● EXERCISE: For the word "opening", find each line in the entries where it occurs and copy that line.

[Records from a data collection]
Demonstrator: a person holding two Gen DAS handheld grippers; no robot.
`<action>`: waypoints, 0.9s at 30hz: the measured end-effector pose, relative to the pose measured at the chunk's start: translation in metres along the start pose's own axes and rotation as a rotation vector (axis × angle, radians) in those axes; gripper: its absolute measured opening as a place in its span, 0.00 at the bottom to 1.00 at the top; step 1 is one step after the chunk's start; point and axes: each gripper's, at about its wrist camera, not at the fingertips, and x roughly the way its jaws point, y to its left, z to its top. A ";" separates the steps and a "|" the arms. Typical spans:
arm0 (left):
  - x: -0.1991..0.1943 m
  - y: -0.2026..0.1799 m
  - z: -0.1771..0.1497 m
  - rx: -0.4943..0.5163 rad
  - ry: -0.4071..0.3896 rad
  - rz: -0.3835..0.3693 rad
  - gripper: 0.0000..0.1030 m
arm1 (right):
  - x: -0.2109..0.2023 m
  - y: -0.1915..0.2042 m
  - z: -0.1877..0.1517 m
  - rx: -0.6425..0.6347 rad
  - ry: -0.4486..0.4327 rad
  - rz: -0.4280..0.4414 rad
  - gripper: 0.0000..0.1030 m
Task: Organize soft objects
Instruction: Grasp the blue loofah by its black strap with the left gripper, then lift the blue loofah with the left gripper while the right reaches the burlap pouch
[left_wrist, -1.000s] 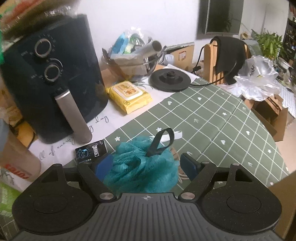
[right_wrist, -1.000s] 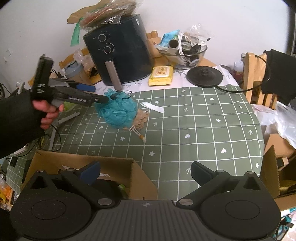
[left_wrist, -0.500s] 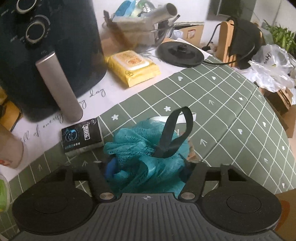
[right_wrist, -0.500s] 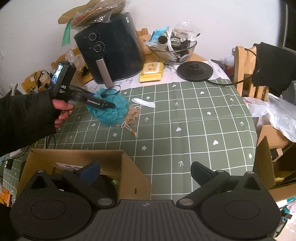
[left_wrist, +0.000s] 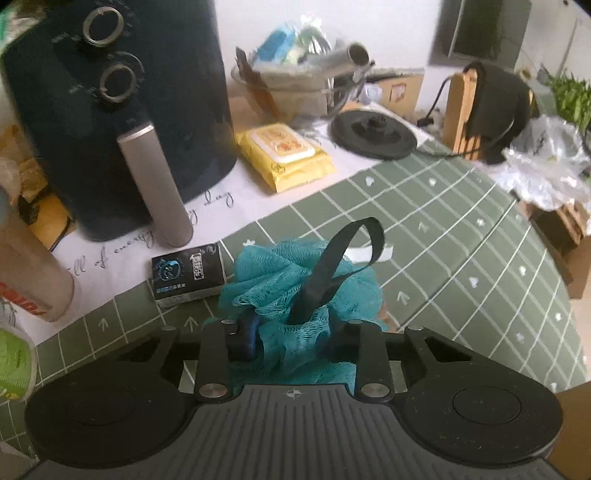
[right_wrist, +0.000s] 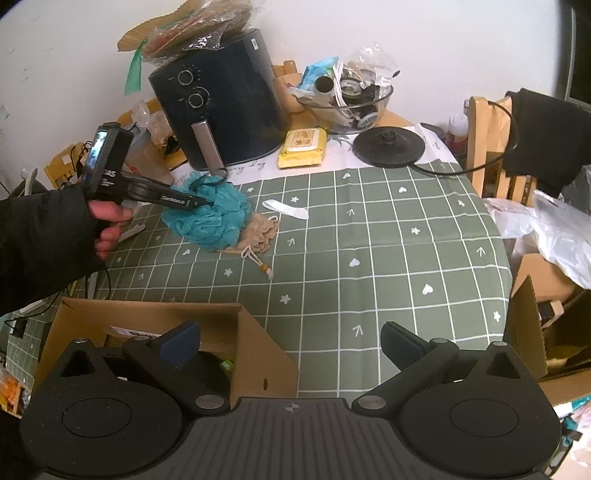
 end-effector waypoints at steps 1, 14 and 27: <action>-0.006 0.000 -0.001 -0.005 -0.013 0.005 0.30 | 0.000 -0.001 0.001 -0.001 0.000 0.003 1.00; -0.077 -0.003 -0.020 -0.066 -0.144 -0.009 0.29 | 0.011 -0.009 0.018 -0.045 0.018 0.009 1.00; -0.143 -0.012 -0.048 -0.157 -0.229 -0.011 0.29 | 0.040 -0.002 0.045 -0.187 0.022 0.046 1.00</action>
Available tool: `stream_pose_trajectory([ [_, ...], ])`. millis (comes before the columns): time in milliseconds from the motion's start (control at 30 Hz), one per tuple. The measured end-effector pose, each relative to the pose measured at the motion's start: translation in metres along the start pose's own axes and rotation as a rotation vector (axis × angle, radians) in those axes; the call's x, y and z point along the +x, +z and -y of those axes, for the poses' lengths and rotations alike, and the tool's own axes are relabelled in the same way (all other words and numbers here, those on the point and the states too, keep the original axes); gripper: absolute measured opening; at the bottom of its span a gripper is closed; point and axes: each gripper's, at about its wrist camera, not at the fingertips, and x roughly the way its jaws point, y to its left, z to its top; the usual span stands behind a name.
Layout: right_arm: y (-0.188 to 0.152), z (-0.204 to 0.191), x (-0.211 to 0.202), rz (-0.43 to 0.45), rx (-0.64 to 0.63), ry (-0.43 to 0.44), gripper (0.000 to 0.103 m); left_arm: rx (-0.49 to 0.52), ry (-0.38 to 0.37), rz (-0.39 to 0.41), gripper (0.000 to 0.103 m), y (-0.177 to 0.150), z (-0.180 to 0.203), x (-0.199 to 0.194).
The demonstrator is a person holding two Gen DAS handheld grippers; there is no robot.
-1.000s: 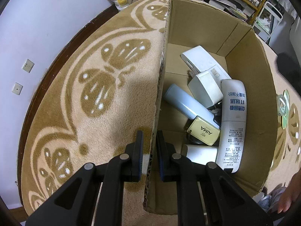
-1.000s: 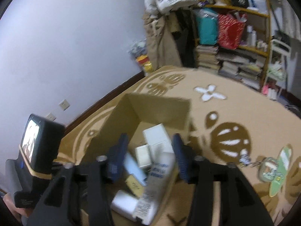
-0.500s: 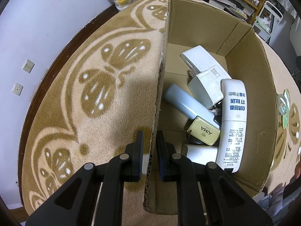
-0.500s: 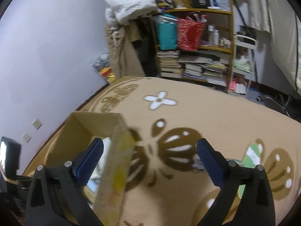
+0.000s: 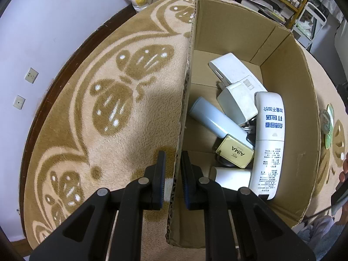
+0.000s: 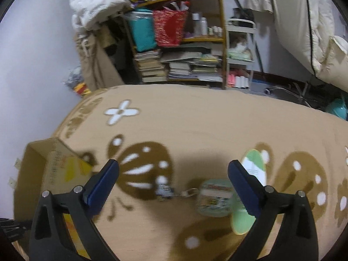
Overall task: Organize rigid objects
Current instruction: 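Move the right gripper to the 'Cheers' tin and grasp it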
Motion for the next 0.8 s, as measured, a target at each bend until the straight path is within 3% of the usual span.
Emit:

● RESULT OF THIS TASK:
`<action>`: waypoints, 0.9s at 30hz: the measured end-effector pose, relative to the pose measured at the chunk's start: translation in metres along the start pose's own axes and rotation as a rotation vector (axis × angle, radians) in those axes; gripper: its absolute measured opening as a place in its span, 0.00 at the bottom to 1.00 at the top; step 1 is one step after the chunk's start; point and axes: each gripper's, at about its wrist camera, not at the fingertips, and x roughly the way its jaws point, y to its left, z to its top. A ";" separates the steps and a "|" the arms. Typical spans:
Available tool: `stream_pose_trajectory([ [_, ...], ])`. millis (comes before the columns): time in milliseconds from the motion's start (control at 30 Hz), one per tuple. The measured end-effector pose, each relative to the pose measured at the motion's start: translation in metres along the start pose's own axes and rotation as a rotation vector (axis × angle, radians) in those axes; the call's x, y and z point along the +x, +z and -y of those axes, for the poses' lengths and rotations alike, and the tool's own axes are relabelled in the same way (all other words and numbers here, those on the point and the states too, keep the original axes); gripper: absolute measured opening; at the bottom of its span a gripper is closed; point and axes: each gripper's, at about its wrist camera, not at the fingertips, and x roughly the way its jaws point, y to its left, z to its top; the usual span stands behind a name.

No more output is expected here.